Ik werd wakker in een warm bed, moest zelfs de helft van mijn stapel dekens eraf gooien. Blijkbaar was het huis wat doorgewarmd of anders was de buitentemperatuur gestegen. Of allebei. Het was in ieder geval een fijn gevoel. En dat heb je nu met comfort: als je het mist, is het onprettig, als je het terugkrijgt, waardeer je het. Zo was het deze warme zomer ook, toen ik nog geen koelkast had. Toen ik er eindelijk eentje in de keuken had, voelde ik mij een luxemadam. En o wee als het internet uitvalt, en oef als het weer werkt.

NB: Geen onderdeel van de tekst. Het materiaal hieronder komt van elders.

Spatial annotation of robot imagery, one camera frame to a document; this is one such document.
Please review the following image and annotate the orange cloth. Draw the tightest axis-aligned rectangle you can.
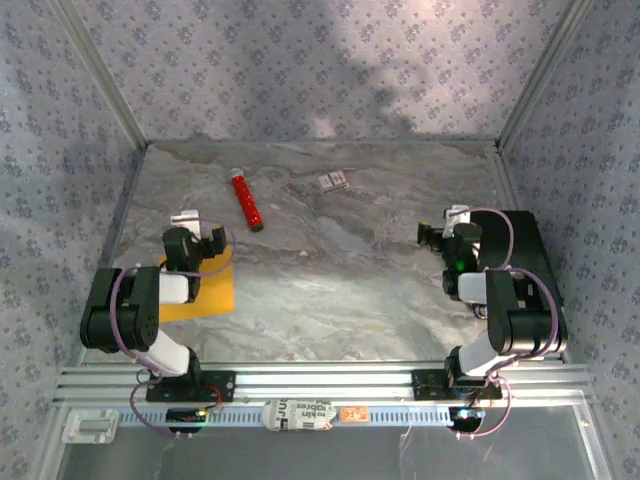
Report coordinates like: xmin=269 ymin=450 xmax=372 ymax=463
xmin=158 ymin=244 xmax=236 ymax=322

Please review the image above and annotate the red glitter tube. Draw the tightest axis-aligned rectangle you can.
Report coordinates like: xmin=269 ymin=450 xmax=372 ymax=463
xmin=229 ymin=168 xmax=265 ymax=234

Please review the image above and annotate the black hard case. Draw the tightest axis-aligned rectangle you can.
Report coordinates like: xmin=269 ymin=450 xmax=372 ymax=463
xmin=469 ymin=209 xmax=569 ymax=356

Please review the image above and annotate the small card box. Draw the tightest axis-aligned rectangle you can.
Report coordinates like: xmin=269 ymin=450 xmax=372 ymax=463
xmin=317 ymin=170 xmax=350 ymax=193

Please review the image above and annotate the black left controller board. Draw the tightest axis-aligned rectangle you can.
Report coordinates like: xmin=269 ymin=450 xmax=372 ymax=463
xmin=166 ymin=407 xmax=209 ymax=434

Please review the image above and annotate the black controller board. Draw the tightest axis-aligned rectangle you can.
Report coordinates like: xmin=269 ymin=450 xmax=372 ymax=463
xmin=166 ymin=407 xmax=209 ymax=434
xmin=448 ymin=407 xmax=485 ymax=431

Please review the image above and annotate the black right controller board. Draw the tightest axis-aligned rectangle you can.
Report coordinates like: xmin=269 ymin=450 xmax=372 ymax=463
xmin=448 ymin=407 xmax=485 ymax=431

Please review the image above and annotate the newspaper wrapped roll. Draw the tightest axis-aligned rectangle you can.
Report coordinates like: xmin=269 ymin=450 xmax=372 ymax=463
xmin=262 ymin=398 xmax=337 ymax=432

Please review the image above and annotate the clear acrylic panel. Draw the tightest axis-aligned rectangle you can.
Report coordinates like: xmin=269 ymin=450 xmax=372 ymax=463
xmin=54 ymin=424 xmax=601 ymax=480

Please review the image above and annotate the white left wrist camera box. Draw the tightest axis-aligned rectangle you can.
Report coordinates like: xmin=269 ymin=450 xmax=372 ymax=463
xmin=169 ymin=209 xmax=201 ymax=236

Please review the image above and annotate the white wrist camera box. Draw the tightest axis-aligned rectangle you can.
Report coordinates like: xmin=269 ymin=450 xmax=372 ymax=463
xmin=169 ymin=209 xmax=201 ymax=236
xmin=444 ymin=204 xmax=472 ymax=227

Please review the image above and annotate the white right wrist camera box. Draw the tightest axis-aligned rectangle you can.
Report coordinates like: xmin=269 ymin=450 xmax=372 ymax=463
xmin=444 ymin=204 xmax=472 ymax=227

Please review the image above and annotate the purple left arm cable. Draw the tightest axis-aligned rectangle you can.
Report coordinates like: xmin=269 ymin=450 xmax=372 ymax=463
xmin=112 ymin=217 xmax=239 ymax=441

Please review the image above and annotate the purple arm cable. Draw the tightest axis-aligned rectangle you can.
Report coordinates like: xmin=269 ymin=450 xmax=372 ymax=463
xmin=452 ymin=207 xmax=559 ymax=441
xmin=112 ymin=217 xmax=239 ymax=441

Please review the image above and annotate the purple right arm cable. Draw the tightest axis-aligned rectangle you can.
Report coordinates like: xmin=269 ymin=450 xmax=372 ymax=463
xmin=452 ymin=207 xmax=559 ymax=441

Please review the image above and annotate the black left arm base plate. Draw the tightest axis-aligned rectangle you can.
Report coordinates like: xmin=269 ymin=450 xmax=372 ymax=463
xmin=145 ymin=370 xmax=236 ymax=403

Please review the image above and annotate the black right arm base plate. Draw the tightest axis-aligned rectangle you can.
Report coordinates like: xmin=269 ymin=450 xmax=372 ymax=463
xmin=412 ymin=369 xmax=503 ymax=401

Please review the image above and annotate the aluminium mounting rail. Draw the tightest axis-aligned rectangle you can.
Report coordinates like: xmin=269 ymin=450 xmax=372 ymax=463
xmin=52 ymin=363 xmax=595 ymax=407

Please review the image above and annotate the grey slotted cable duct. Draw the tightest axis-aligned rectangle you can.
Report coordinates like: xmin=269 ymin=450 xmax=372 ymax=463
xmin=117 ymin=405 xmax=454 ymax=427

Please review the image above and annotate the aluminium frame post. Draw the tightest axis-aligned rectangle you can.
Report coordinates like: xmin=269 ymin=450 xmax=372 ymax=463
xmin=496 ymin=0 xmax=596 ymax=150
xmin=49 ymin=0 xmax=150 ymax=149

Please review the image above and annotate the white plastic bracket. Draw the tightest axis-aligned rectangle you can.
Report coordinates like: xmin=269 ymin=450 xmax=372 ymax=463
xmin=62 ymin=408 xmax=120 ymax=445

Met de auto heb ik het nog niet zo. Natuurlijk zal het lastig zijn als hij uitvalt, maar ik voel hem (nog) niet aan als comfort. Eerder een gebruiksvoorwerp waar je minstens evenveel last mee hebt. Morgen kan ik alweer naar de garage, want terwijl ik in de Super-U ronddwaalde op zoek naar een lampje voor de koelkast (want dat is al kapot!), heeft iemand het linker achterlicht vernield. Dat moet meteen gemaakt worden, want als niet-Française wordt bij de minste overtreding mijn Belgisch rijbewijs ingetrokken. En dan moet ik een moeilijk en vooral duur rij-examen gaan afleggen. Ik mag er niet aan denken.
Maar laat ik bij de leuke dingen blijven. Vandaag had ik een fijn gesprek met de vrouw van de groenteboer. We hebben allebei even snel ons leven aan elkaar verteld en we kwamen erachter dat we dezelfde kijk op de dingen hadden. Op het eerste gezicht toch. Ze had wel een blauw oog en ik durfde niet te vragen hoe dat kwam. Hopelijk niet van de groenteboer. Lijkt me toch onwaarschijnlijk, het is ook al zo’n vriendelijke meneer.
En toen ik thuis kwam, scheen de zon op het terras. Ik begin te leren om zulke kansen niet te missen en ik installeerde me meteen om een klusje te doen. Anderhalf uur kon ik in het zonnetje zitten. En toen werd het weer fris.